I had a colleague in Canada who would "allegedly" book air ticket at premium price and then claim it as part of his expenses. Then cancel the ticket and later book it either at cheaper rate or just drive down to the place.

Once, corporate office called the airline just to check what was the best price they can get for the day of his flight. Later, they ended up inquiring his PNR number and airline told them the ticket was cancelled.

No one knew what really happened but the guy resigned next week.


----------



## chestnut (Apr 1, 2013)

I'm not sure it was the PNR's fault.

Passenger name record - Wikipedia, the free encyclopedia


----------



## IzzyBella (Mar 11, 2013)

Mclovin oo7 said:


> I had a colleague in Canada who would "allegedly" book air ticket at premium price and then claim it as part of his expenses. Then cancel the ticket and later book it either at cheaper rate or just drive down to the place.
> 
> Once, corporate office called the airline just to check what was the best price they can get for the day of his flight. Later, they ended up inquiring his PNR number and airline told them the ticket was cancelled.
> 
> No one knew what really happened but the guy resigned next week.

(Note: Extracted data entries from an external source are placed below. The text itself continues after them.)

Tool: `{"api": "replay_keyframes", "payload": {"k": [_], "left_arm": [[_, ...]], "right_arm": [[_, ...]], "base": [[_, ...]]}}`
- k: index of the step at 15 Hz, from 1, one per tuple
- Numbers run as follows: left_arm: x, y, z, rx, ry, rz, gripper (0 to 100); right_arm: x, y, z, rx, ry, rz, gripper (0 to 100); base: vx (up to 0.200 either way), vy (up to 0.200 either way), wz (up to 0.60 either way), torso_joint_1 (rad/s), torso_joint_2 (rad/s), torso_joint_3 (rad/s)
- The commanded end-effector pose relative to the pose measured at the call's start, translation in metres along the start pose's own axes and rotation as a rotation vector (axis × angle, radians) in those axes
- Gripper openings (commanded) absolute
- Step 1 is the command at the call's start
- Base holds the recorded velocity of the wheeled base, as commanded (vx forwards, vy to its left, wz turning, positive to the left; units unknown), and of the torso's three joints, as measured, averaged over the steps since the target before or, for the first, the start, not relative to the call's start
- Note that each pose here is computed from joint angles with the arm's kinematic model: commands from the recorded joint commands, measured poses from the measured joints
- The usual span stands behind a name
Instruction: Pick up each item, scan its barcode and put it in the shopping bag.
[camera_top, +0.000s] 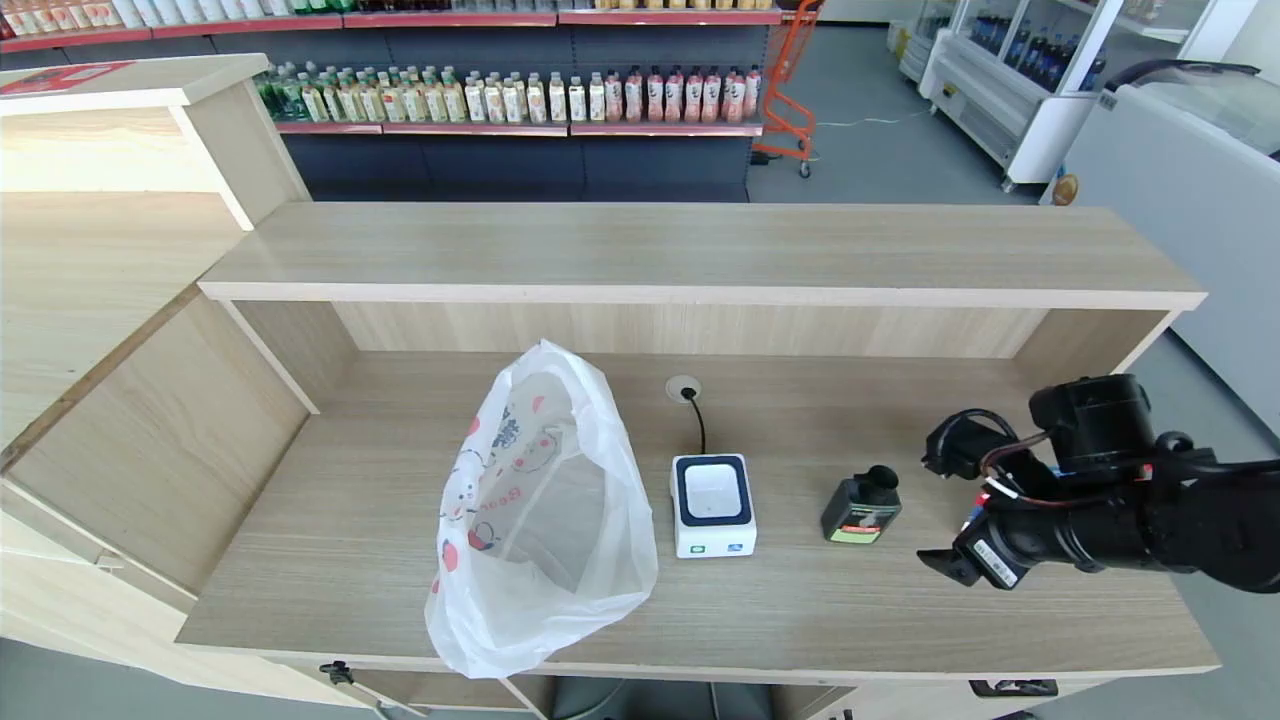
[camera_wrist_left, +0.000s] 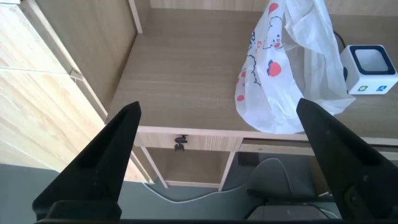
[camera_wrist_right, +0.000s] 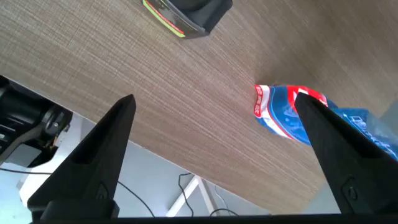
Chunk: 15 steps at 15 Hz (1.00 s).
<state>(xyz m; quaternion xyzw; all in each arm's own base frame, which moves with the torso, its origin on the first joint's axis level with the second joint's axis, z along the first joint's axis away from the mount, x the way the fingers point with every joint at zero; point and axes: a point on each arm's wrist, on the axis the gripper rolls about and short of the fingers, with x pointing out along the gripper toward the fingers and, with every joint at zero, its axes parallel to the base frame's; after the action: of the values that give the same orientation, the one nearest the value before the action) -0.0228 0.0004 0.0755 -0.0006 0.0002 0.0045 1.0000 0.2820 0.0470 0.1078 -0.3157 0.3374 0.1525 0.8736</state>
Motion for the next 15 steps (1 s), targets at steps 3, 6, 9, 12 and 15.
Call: {"api": "replay_keyframes", "payload": {"k": [3, 6, 9, 12, 15], "left_arm": [[0.0, 0.0, 0.0, 0.0, 0.0, 0.0, 100], [0.0, 0.0, 0.0, 0.0, 0.0, 0.0, 100], [0.0, 0.0, 0.0, 0.0, 0.0, 0.0, 100], [0.0, 0.0, 0.0, 0.0, 0.0, 0.0, 100], [0.0, 0.0, 0.0, 0.0, 0.0, 0.0, 100]], "right_arm": [[0.056, 0.018, 0.008, -0.057, 0.007, 0.048, 100], [0.07, 0.016, 0.014, -0.055, -0.003, 0.045, 100], [0.082, 0.015, 0.029, -0.056, -0.085, 0.109, 100], [0.095, 0.013, 0.043, -0.062, -0.123, 0.108, 100], [0.102, 0.015, 0.042, -0.067, -0.114, 0.117, 100]], "base": [[0.0, 0.0, 0.0, 0.0, 0.0, 0.0], [0.0, 0.0, 0.0, 0.0, 0.0, 0.0], [0.0, 0.0, 0.0, 0.0, 0.0, 0.0], [0.0, 0.0, 0.0, 0.0, 0.0, 0.0], [0.0, 0.0, 0.0, 0.0, 0.0, 0.0]]}}
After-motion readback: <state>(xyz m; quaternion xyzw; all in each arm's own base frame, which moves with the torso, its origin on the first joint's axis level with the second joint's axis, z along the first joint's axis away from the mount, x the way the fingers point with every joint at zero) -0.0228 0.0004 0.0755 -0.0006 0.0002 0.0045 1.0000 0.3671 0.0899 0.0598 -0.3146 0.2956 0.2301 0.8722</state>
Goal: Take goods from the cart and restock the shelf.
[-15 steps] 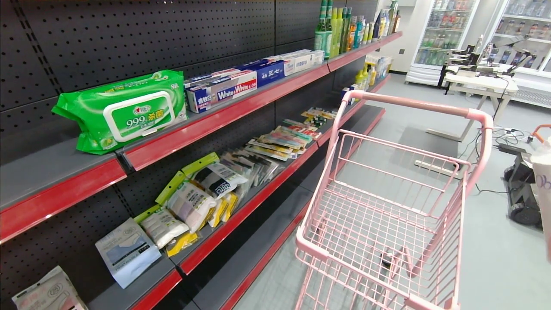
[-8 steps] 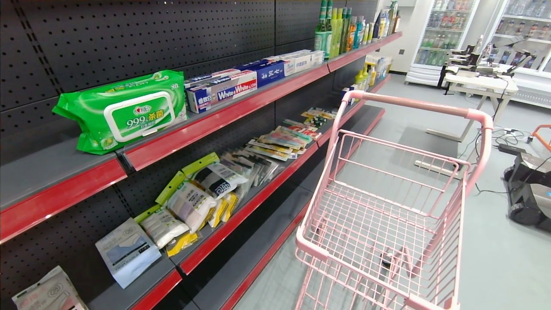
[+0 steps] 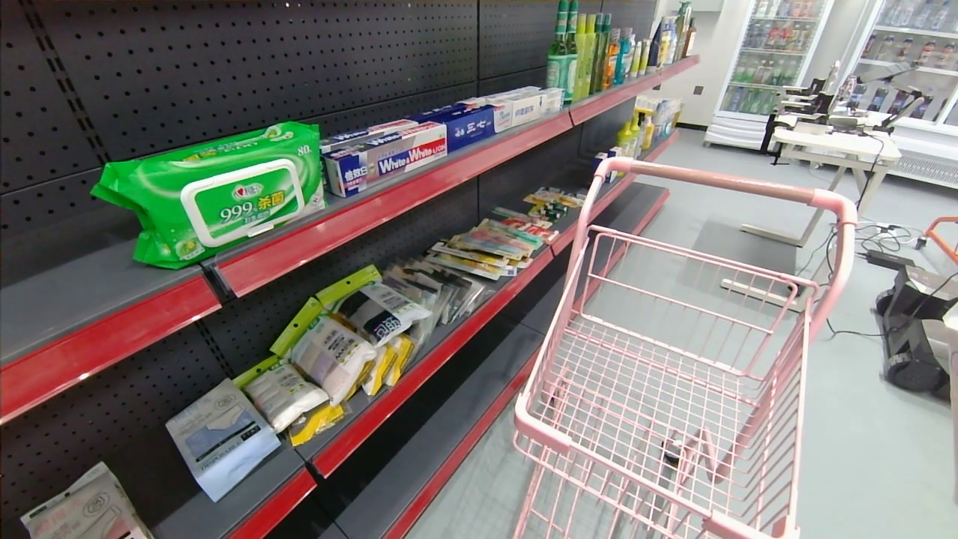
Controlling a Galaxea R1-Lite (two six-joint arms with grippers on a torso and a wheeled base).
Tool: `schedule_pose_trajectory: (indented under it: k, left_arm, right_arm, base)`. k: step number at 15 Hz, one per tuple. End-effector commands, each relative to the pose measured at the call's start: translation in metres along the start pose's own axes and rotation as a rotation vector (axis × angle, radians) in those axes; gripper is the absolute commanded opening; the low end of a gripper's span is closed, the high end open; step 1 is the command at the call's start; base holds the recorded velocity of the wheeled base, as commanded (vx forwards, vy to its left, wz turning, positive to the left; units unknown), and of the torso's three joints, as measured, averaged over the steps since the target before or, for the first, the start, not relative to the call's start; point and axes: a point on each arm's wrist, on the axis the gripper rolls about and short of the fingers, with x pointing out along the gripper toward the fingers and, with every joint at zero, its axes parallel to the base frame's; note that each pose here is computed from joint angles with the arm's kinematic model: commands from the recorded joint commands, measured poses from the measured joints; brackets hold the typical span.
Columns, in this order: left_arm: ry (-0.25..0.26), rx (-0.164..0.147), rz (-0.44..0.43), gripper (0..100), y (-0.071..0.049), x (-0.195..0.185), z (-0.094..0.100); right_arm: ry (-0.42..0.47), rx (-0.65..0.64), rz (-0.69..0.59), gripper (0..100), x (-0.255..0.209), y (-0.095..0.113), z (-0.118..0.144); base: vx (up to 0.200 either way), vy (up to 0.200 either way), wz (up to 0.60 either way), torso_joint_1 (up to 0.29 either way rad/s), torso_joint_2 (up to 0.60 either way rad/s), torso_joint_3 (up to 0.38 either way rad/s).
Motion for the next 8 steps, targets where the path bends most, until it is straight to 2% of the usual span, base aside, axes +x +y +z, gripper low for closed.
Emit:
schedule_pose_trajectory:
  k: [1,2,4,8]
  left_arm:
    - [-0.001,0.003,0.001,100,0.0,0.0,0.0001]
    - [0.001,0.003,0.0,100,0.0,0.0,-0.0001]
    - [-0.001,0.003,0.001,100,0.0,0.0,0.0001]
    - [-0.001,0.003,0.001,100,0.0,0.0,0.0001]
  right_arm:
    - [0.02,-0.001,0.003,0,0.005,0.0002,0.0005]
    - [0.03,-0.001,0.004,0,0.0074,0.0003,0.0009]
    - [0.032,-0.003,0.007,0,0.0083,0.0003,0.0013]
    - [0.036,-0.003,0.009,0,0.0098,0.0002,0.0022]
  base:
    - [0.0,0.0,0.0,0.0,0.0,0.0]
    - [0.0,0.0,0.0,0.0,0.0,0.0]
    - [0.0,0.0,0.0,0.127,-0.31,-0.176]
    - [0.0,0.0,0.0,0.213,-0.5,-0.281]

Well, that's fraud - no wonder he was in trouble.


----------



## chestnut (Apr 1, 2013)

IzzyBella said:


> Well, that's fraud - no wonder he was in trouble.


Some companies do allow swapping more expensive tickets for cheaper ones, though it's usually for the purposes of take a partner with both travelling in Eco. And then the amount claimed should be the price paid or the original amount whichever is the lower. That's how my employer approached that in the early nineties.

Edit: just to be clear: I agree with IzzyBella.


----------



## stamboy (Apr 1, 2013)

It's probably something to do with collecting me at the airport but I get a free car pick-up anyway so will just do that and save the company an unnecessary expense.


----------



## IzzyBella (Mar 11, 2013)

I understand that, to me, that's fair.

However, claiming an expensive ticket and then cancelling it to get 1 cheap ticket/drive down is definitely not the same as claiming say £500 for 1 business class ticket but swapping it for 2x £250 economy tickets to take your significant other/a friend.

I condone the latter 

P.s. take me next time


----------



## Mclovin oo7 (Sep 25, 2012)

dnastudios said:


> Some companies do allow swapping more expensive tickets for cheaper ones, though it's usually for the purposes of take a partner with both travelling in Eco. And then the amount claimed should be the price paid or the original amount whichever is the lower. That's how my employer approached that in the early nineties.
> 
> Edit: just to be clear: I agree with IzzyBella.


You are right, most employers would not mind what you have suggested above. I guess people get greedy and then get caught.


----------